The country’s shadow minister for finance, Democratic Alliance member David Maynier, said the final Arms Procurement Commission report into allegations of corruption surrounding a R30.3bn (£1.29bn) payment made in 1999 by the African National Congress government to modernise defence equipment, should be published “in the public interest”.
President Jacob Zuma commissioned the inquiry in November 2011, appointing judge Willie Seriti chair and judge Thekiso Musi commissioner. He received the final report – formally known as the Commission of Inquiry into Allegations of Fraud, Corruption, Impropriety or Irregularity in the Strategic Defence Procurement Package – in December 2015, but is not obliged to make it public.
Maynier said: “The Arms Procurement Commission has taken more than four years to complete its work, and has cost an absolute fortune: more than R100m [£4.3m].”

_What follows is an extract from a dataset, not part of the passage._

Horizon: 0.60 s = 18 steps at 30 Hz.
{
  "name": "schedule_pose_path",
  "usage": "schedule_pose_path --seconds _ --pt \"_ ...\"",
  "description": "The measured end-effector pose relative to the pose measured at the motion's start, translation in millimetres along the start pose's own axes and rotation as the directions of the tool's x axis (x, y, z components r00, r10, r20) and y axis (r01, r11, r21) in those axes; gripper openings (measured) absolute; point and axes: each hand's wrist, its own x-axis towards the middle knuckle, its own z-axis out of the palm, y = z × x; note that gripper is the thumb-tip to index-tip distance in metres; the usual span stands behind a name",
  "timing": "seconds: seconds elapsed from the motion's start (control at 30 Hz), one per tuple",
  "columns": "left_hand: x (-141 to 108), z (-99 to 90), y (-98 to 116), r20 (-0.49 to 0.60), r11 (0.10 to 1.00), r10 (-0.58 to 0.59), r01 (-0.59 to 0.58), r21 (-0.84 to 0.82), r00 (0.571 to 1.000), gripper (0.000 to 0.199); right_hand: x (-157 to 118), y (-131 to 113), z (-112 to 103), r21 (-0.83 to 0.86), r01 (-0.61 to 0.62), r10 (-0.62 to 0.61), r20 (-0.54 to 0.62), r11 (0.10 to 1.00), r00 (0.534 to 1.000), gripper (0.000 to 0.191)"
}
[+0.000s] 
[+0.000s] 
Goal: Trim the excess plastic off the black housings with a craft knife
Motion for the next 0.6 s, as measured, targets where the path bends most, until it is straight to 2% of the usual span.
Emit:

He added: “Expectations are that, at least when it comes to the crucial question of whether the arms deal was tainted by fraud and corruption, the final report will be a whitewash and that those who were alleged to have been involved in arms deal corruption, including president Jacob Zuma himself, have nothing to fear.”
The South African government described the statement as “unwarranted, shocking, irresponsible and unacceptable”.
“The party has cast aspersions on the integrity of two senior judges who have worked meticulously for four years to uncover what exactly happened around the arms procurement process,” a statement from the president’s office read.
“The report has also not been released to the public yet. The DA is thus attacking a report they have not even seen. Parties represented in parliament should play their part in promoting support and respect for the judiciary and all institutions of our constitutional democracy at all times,” it stated.